Using the data below, return every line that holds the word "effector".

################

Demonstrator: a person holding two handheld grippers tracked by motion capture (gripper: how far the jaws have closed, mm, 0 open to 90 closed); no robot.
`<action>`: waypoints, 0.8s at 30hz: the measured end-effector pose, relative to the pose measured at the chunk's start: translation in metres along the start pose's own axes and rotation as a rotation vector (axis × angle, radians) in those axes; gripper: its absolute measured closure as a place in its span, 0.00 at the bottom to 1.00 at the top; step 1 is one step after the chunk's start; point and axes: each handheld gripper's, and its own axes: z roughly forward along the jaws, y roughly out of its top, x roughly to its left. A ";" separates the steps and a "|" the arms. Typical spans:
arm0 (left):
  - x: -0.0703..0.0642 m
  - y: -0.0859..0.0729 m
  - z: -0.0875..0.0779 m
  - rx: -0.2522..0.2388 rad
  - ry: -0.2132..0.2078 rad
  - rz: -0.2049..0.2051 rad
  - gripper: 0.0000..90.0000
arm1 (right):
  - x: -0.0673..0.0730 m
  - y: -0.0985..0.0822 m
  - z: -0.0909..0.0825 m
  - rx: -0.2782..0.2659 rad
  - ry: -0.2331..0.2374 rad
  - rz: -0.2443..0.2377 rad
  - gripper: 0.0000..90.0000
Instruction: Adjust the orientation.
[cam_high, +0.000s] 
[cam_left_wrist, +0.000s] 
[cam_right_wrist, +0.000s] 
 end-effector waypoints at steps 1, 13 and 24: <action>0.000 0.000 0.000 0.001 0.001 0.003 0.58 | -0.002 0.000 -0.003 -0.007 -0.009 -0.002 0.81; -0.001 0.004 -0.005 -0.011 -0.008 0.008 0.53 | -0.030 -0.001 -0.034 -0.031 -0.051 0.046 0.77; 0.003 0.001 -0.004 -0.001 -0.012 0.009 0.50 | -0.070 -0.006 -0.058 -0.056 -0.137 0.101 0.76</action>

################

== Written reply ==
`<action>`: waypoints, 0.8s at 30hz: the measured end-effector pose, relative to the pose measured at the chunk's start: translation in metres along the start pose's own axes and rotation as a rotation vector (axis × angle, radians) in those axes; gripper: its absolute measured closure as a place in its span, 0.00 at the bottom to 1.00 at the top; step 1 is one step after the chunk's start; point and axes: each handheld gripper's, and its own axes: z roughly forward along the jaws, y roughly out of its top, x roughly to its left. A ";" separates the steps and a "|" the arms. Typical spans:
 end-effector waypoints at steps 1, 13 and 24: <action>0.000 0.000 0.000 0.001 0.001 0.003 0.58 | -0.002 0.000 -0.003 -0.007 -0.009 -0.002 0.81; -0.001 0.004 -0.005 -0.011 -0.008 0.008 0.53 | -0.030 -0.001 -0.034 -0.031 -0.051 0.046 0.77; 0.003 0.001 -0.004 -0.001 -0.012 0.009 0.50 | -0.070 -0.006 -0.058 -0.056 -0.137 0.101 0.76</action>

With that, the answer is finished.